Бабушку Брахман, державшую за руку Петера, останавливали друзья ее погибшего сына. Они расспрашивали ее, как она поживает, как справляется с хозяйством. Не успевала она дружески распрощаться с одними, как подходили другие.
Петер завидовал детям, которые по двое, по трое весело пробегали мимо, и нетерпеливо теребил бабушку за черный жакет:
— Ну пойдем, бабушка, пойдем скорее!
На Рыночной площади собралось уже много народу.
— Идем вперед, бабушка! — командовал Петер и, как лоцман судно, вел свою бабушку сквозь толпу.
Посреди площади, у фонтана, стоял грузовик с опущенными бортами.
Платформа грузовика была пуста. «Там, наверху, будет стоять знамя, — подумал Петер. — Скорее бы уж!»
Какой-то горняк объяснял жене:
— Знаешь, Мария, говорят, что знамя будет принимать Брозовский: он для этого больше всех подходит.
Петер обернулся:
— Это мой дядя! — крикнул он.
— Ого, вот как!
— Не будь выскочкой! — одернула Петера бабушка, с трудом сдерживая улыбку.
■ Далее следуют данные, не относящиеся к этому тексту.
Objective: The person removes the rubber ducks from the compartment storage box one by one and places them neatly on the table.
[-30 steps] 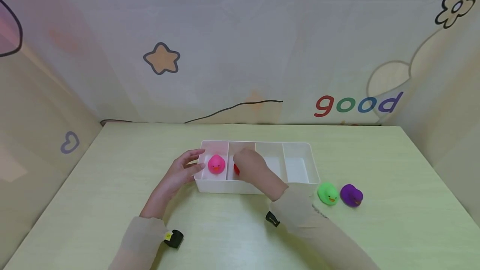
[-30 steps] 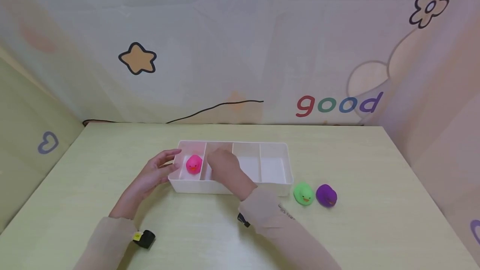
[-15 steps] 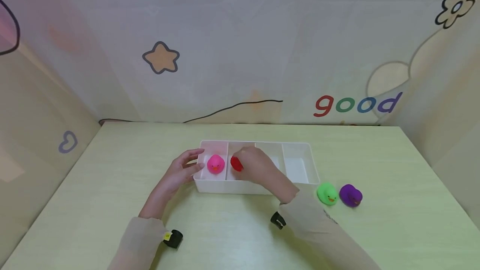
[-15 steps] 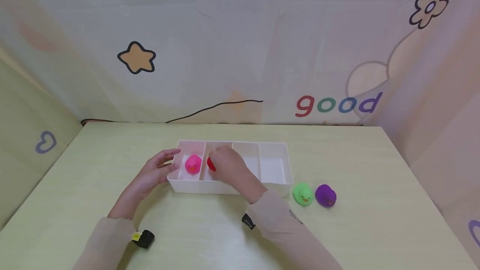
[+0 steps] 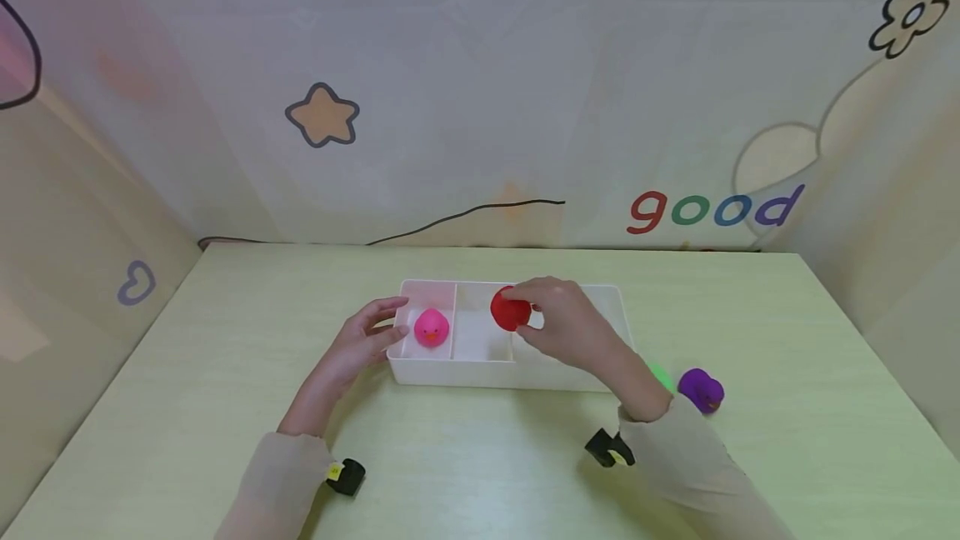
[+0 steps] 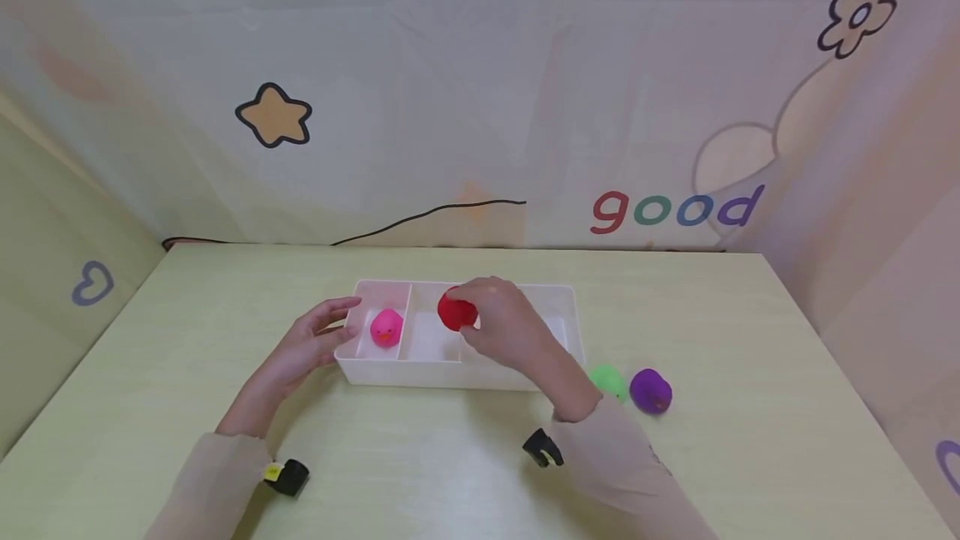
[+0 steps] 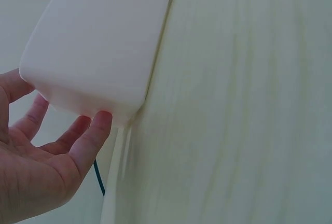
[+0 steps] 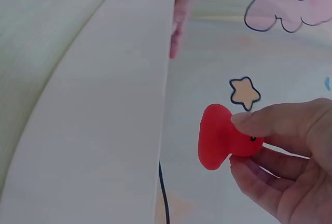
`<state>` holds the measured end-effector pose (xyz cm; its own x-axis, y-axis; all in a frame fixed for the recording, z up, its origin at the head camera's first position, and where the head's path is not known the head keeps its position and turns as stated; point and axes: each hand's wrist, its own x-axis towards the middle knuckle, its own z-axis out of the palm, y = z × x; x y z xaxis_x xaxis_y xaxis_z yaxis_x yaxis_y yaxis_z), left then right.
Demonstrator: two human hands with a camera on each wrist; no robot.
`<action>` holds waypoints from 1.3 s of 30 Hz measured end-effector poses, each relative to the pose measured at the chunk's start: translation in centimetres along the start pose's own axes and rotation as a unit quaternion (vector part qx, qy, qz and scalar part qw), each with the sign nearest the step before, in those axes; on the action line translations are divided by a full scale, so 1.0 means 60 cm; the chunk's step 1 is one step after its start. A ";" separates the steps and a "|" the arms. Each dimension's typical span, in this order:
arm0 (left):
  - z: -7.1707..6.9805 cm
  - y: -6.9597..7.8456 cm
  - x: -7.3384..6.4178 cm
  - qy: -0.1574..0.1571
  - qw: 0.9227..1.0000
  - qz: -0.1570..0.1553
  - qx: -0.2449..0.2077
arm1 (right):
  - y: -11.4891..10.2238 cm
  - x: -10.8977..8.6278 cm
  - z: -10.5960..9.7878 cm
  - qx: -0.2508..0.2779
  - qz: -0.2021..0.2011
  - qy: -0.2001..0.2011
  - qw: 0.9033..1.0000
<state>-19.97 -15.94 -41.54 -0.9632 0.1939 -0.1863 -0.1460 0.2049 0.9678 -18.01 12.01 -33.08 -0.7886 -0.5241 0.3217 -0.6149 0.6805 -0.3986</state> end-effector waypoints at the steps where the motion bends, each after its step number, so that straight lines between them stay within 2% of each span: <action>1: 0.000 0.000 0.000 0.000 1.000 0.001 0.000 | 0.005 -0.006 -0.006 0.013 0.003 0.007 1.000; 9: -0.001 -0.001 0.000 0.000 1.000 0.002 -0.003 | 0.050 -0.060 -0.050 0.096 0.051 0.055 0.993; 19: -0.002 -0.001 0.000 0.002 1.000 -0.001 0.000 | 0.098 -0.126 -0.096 0.156 0.164 0.053 0.973; 30: -0.001 -0.002 0.003 -0.001 1.000 -0.001 0.004 | 0.164 -0.208 -0.119 0.150 0.235 0.069 0.958; 34: 0.000 -0.001 0.002 -0.003 1.000 -0.002 0.007 | 0.196 -0.244 -0.122 0.149 0.271 0.071 0.948; 36: 0.000 -0.001 0.002 -0.004 1.000 -0.003 0.009 | 0.215 -0.261 -0.120 0.156 0.296 0.081 0.939; 39: -0.001 0.000 0.000 -0.005 1.000 -0.001 0.010 | 0.235 -0.284 -0.124 0.160 0.307 0.084 0.934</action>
<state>-20.01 -15.99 -41.51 -0.9605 0.2034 -0.1898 -0.1429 0.2247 0.9639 -13.19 34.33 -37.81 -0.9975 0.0212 0.0673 -0.0394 0.6236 -0.7807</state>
Старый забойщик Энгельбрехт рассказывал:
— Это было в семнадцатом году, на Восточном фронте. Октябрь выдался дьявольски холодный. И сыты мы были войной по горло. Черт возьми! Везде только грязь да слякоть. Со всех сторон рвутся гранаты. А в кого такая штука попадет, от того только мокрое место останется. И так изо дня в день. И вот однажды, как сейчас помню, было такое прекрасное утро. Ясное, морозное… Вдруг стало тихо. Совсем тихо, как в церкви. Из русских окопов ни выстрела. Вот тебе раз, думаем. Что, они заснули там, что ли? Выглядываем и видим… Что бы вы думали? Русские вылезают из окопов, бегут к нам, кричат что-то! В жизни я этого не забуду! Подбегают, прыгают в наши траншеи… И как кинутся нам на шею. Представляете себе, это русские-то! И надо же было нам столько лет стрелять друг в друга! Ну и дураки мы были! Обнимает меня какой-то долговязый верзила, тощий такой, как палка, прижимает к себе, целует. — Петер слушает, раскрыв рот. — Обнимает меня, кричит: «Брат, кричит, мир! Ленин! Революция!» — Старый Энгельбрехт достал из кармана огромный носовой платок и высморкался.